Lifestyle changes including more physical activity, a healthy diet and good sleep habits; medications can be used to reduce the symptoms of lower back pain and should ideally be combined with other treatments; painkillers should not be the first-line treatment; older people and those with other medical conditions should speak to a healthcare provider before using medications.

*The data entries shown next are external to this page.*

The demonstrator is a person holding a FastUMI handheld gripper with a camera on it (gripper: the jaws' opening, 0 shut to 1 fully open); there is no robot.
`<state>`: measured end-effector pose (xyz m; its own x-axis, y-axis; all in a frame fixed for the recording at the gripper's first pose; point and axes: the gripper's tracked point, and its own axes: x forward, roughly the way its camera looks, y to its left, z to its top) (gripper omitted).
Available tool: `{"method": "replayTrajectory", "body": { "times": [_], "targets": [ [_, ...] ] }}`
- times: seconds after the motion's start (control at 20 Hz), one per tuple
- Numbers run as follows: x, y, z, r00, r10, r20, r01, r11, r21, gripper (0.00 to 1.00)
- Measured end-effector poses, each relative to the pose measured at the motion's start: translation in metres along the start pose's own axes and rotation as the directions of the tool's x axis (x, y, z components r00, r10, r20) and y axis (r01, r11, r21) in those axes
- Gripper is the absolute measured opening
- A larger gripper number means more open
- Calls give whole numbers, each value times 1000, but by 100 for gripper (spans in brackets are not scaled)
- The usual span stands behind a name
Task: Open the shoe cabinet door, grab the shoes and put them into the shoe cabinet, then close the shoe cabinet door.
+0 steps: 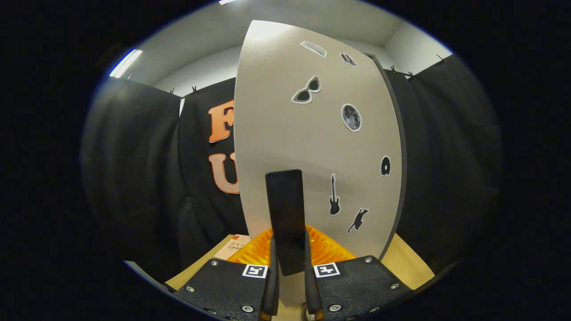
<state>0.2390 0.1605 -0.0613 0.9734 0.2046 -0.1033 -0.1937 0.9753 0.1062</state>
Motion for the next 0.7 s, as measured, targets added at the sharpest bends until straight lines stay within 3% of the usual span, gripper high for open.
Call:
{"method": "replayTrajectory", "body": {
  "times": [0.45, 0.7],
  "targets": [
    [-36, -32, 0, 995, 91, 44, -91, 996, 13, 22],
    [-50, -57, 2, 994, 68, 82, -72, 996, 48, 22]
  ]
}}
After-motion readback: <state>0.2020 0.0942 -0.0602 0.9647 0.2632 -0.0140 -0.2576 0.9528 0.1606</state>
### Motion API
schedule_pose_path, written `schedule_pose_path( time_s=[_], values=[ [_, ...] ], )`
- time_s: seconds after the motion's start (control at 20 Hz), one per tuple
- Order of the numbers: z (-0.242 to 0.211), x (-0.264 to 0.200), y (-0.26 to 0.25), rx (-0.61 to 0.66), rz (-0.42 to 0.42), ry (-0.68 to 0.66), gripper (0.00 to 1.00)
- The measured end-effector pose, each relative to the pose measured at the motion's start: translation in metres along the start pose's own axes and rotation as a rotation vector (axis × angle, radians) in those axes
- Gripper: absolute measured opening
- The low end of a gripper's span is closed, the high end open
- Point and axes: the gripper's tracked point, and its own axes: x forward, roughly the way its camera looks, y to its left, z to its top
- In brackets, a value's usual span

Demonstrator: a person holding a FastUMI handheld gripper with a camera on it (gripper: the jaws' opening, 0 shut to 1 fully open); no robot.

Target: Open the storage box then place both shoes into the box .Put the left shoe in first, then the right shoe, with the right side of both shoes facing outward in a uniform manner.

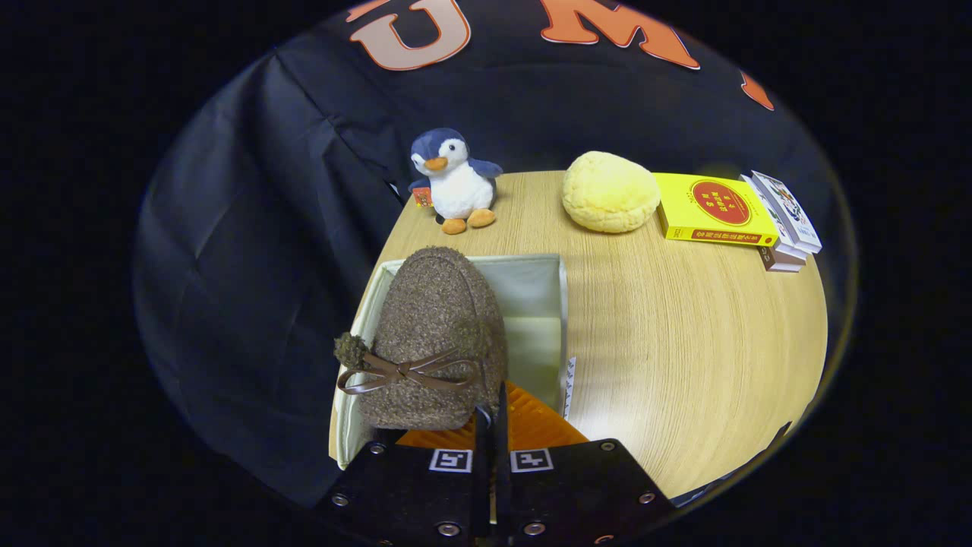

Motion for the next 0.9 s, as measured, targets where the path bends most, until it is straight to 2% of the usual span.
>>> schedule_pose_path(
  time_s=[0.25,0.35,0.4,0.7,0.9],
  values=[
    [-0.013,0.018,-0.008,0.004,-0.102,0.038,0.04],
    [-0.014,0.015,-0.007,-0.016,-0.119,0.032,0.09],
    [-0.015,0.014,-0.004,-0.023,-0.112,0.032,0.15],
    [0.002,-0.015,0.003,-0.038,-0.027,-0.044,0.2],
    [0.023,-0.054,-0.008,-0.125,-0.006,-0.162,0.26]
  ],
)
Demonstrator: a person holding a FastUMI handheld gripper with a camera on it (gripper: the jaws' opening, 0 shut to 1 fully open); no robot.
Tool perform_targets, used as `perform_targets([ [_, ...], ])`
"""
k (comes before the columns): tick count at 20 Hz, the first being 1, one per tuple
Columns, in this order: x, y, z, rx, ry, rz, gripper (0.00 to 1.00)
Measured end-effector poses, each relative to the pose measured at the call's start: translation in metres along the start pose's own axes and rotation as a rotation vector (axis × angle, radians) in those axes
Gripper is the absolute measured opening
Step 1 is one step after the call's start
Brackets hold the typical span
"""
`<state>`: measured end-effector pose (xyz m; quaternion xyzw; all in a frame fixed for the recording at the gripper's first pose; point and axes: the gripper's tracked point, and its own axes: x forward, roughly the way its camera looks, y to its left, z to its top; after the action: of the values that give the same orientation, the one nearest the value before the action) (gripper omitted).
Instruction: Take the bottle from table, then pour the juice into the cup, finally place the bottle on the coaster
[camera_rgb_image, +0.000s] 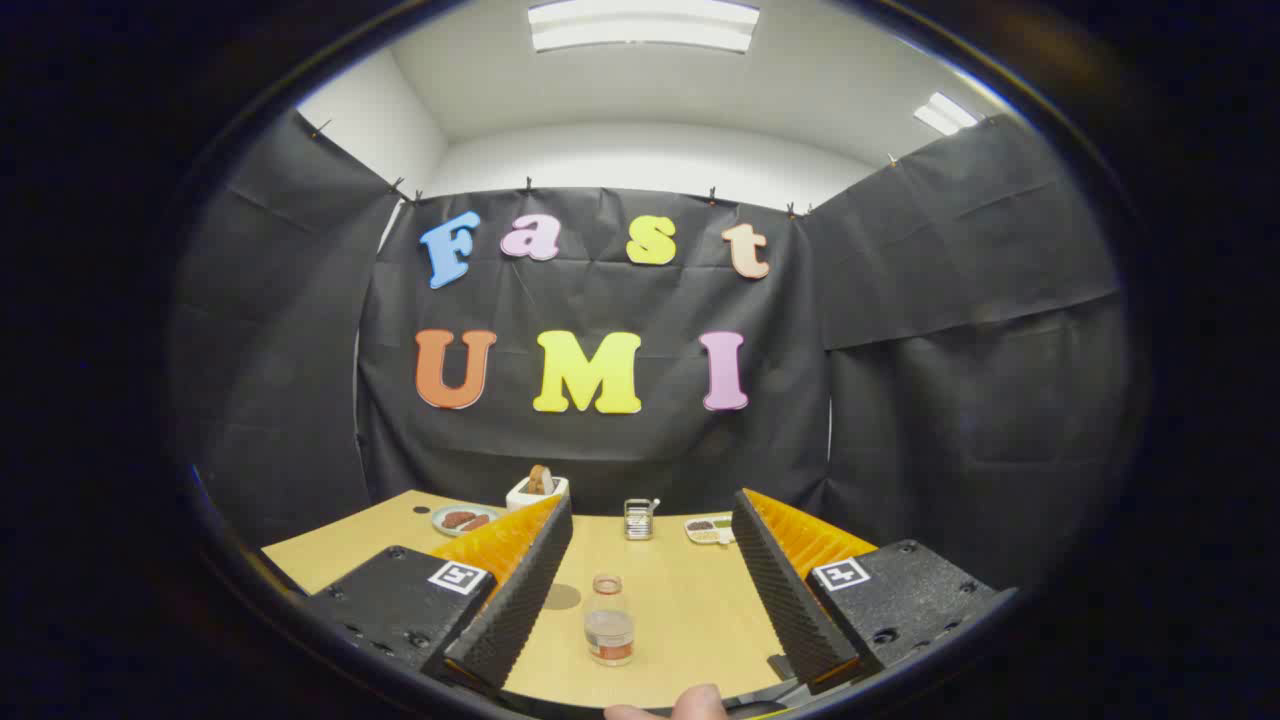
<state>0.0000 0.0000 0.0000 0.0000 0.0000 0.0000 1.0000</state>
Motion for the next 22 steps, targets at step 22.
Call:
perform_targets([
  [22,0.009,0.012,-0.013,0.012,0.041,0.024,1.00],
])
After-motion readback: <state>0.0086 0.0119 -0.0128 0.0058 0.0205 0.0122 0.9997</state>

With the onset of any lower back pain, a comprehensive clinical assessment is essential to tailor the care needed; The longer a person experiences lower back pain, the more likely that limitations in functioning will manifest. Adopting a bio-psychosocial approach to assessment and care planning becomes increasingly important where rehabilitation includes sets of interventions that aim to achieve and maintain independence in daily living and optimal participation in meaningful activities.
Advertisement
Interventions for rehabilitation in lower back pain include non-pharmacologic and pharmacologic options, whereas non-pharmacological interventions have in most cases, a higher priority. Self-care is an important part of managing lower back pain and returning to meaningful life activities. Symptom reduction and prevention of non-specific lower back pain is achieved by NEPA, physical activity, exercise, optimizing mental well-being, maintaining a healthy body weight, not smoking, proper sleep, education, and support - develop strategies to self-manage and deal with the symptoms.
For acute to sub-acute lower back pain symptom reduction and prevention is achieved by medications, NSAIDS, muscle relaxants, and thermotherapy; Other options that may help include massages, acupuncture, spinal manipulations, and Exercise. For chronic lower back pain, it is suggested to avoid medications at first, utilize exercise, acupuncture, meditations, stress relief, Tai Chi, yoga, and spinal manipulations. If these don’t work, we incorporate NSAIDS and opioids.